Problem to solve
Using the records below, find every line that includes "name" and copy it.

Data for review

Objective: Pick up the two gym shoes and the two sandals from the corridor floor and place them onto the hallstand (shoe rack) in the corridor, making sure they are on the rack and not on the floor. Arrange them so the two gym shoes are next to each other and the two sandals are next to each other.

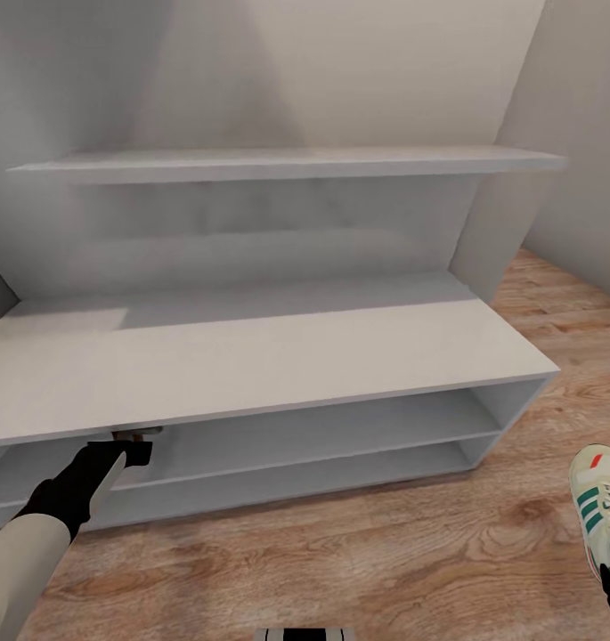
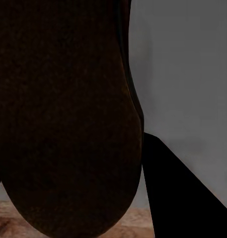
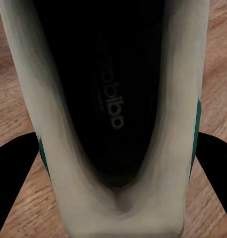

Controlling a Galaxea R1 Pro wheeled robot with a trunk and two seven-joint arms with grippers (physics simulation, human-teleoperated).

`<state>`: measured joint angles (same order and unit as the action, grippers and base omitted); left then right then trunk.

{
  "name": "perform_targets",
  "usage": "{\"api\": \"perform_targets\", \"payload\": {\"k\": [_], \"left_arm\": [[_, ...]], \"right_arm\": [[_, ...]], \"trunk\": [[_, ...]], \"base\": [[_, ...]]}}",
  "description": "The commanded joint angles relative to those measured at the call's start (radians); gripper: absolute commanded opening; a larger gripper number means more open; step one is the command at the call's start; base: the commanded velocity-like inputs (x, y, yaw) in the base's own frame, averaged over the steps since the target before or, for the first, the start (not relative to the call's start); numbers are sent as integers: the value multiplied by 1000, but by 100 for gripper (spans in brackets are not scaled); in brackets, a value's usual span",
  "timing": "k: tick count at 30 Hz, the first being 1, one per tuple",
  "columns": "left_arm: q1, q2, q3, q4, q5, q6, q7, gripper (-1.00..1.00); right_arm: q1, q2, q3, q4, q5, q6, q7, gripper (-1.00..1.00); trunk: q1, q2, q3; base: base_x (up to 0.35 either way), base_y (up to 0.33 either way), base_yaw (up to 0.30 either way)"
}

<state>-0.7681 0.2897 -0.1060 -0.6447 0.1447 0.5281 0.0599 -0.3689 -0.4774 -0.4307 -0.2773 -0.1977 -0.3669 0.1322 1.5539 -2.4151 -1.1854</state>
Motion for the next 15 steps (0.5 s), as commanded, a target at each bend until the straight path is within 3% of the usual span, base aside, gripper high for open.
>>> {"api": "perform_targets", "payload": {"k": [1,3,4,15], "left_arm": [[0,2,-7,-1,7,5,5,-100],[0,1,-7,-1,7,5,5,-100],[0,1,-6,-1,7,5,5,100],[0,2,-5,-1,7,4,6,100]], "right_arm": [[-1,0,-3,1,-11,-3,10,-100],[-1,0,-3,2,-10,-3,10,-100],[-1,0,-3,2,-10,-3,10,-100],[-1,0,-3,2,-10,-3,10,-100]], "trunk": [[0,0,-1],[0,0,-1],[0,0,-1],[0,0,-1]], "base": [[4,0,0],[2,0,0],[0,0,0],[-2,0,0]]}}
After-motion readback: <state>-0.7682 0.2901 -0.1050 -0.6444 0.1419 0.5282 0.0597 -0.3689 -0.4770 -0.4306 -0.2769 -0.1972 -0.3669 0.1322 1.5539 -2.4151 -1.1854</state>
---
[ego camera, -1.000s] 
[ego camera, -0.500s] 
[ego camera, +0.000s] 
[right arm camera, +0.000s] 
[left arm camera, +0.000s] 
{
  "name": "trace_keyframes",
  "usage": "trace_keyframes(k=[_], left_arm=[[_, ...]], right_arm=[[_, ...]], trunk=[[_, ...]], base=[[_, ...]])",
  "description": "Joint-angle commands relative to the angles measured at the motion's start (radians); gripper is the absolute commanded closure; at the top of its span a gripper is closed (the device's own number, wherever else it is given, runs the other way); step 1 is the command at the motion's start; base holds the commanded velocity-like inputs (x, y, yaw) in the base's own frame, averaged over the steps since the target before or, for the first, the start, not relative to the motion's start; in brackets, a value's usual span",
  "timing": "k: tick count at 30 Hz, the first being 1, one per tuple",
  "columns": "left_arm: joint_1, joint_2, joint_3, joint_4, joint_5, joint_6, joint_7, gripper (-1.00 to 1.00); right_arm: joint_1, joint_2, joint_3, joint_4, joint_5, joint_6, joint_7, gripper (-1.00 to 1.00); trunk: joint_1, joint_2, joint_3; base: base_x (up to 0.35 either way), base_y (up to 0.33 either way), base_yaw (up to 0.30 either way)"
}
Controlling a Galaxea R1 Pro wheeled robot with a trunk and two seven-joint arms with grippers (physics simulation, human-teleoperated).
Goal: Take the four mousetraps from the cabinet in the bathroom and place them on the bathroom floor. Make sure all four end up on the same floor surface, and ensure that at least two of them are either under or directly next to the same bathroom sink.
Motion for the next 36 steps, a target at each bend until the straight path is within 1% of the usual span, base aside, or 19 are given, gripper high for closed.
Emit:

Task solution
  "name": "perform_targets",
  "name": "trace_keyframes",

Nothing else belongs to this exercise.